You see, when you start living on your own, your living expenses coming into stark reality as you realize that you have very little money to cover all these ridiculous expenses you have now to pay. And when it came to my house and utility bills, I eyed every little detail like a hawk. It became like this sick version of a Price Is Right game.

The bathroom light. the bathroom fan. the bedside lamp. the heat. the air. the shower water. the sink water. the outside light. the oven.

and then the dishwasher. It didn’t even stand a chance. If I could hand-wash my dishes for free, why would I PAY to use the dishwasher??!!

Unfortunately, I had overlooked one really important detail. In reality, it was easy to toss out the dishwasher because I never really needed to use my dishwasher. All my meals could easily be cleaned up with a quick, 3 minute hand-wash. Because all my meals were made for 1 person.

Which means that I never made meals for more than 1 person. which means no one ever ate at my house. which means I probably prized my low water bill above my community.

ouch.

6-7 months ago I clearly remember telling someone that I never used my dishwasher. And then the Spirit of God was like, “Hey, you really need to start using your dishwasher.”

And then he continued to clarify.

Open your door. Turn on the lights. Crank up the air conditioning. Buy some good food. Make a great meal. Get a lot of dishes dirty. Let dirty shoes walk over your clean floors. Stay up past your bedtime for a good conversation.

and then when it’s all said and done, when the party’s over, when the last guest has left,

use your dishwasher.

You see, it took some time for me to realize that while everything I have is to be managed well, part of that also means what I have is to be given away. These words from 2 Corinthians 9 have rocked my world again and again in the past few months:

A giving man throws caution to the wind, giving to the needy in reckless abandon. And so God gives you something you can then give away, which grows into full-formed lives, robust in God, wealthy in every way, so that you can be generous in every way.
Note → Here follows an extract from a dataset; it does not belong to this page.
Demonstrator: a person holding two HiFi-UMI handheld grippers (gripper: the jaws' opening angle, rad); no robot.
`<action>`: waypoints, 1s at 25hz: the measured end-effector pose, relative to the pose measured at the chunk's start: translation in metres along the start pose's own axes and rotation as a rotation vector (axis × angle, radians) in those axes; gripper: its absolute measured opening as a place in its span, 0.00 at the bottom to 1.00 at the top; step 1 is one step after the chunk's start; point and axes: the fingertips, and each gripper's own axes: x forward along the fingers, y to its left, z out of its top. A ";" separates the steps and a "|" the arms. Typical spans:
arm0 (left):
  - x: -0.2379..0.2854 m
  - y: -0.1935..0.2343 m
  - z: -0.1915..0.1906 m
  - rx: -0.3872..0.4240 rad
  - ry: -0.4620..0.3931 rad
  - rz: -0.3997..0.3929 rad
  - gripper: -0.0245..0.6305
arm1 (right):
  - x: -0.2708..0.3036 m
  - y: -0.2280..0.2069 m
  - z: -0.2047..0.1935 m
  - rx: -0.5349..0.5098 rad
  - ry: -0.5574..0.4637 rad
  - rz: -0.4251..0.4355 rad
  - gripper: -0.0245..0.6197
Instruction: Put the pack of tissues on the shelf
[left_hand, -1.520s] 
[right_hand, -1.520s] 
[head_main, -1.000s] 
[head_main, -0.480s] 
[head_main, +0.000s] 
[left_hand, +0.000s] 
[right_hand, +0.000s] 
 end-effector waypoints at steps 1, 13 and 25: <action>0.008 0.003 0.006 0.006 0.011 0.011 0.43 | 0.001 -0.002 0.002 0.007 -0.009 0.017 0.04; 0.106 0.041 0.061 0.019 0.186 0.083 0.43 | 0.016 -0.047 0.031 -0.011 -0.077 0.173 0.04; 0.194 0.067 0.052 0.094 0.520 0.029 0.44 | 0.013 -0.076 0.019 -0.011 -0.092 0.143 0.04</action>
So opening my home and allowing my food bill, water bill, utility bill and who-knows-what-else bill to increase can actually be this amazing act of trust and worship, that I’m going to recklessly give trusting that God’s going to take care of me and keep giving me enough so that I can provide for myself and others.

And you know what? It’s pretty cool when you see God increase your standard of living as you have already increased your level of giving. He just likes to bless his kids like that.

So manage your house well. But remember that your dishwasher’s purpose may not simply be to quickly clean up your life, but may also be an tool to help you love and give well to your community.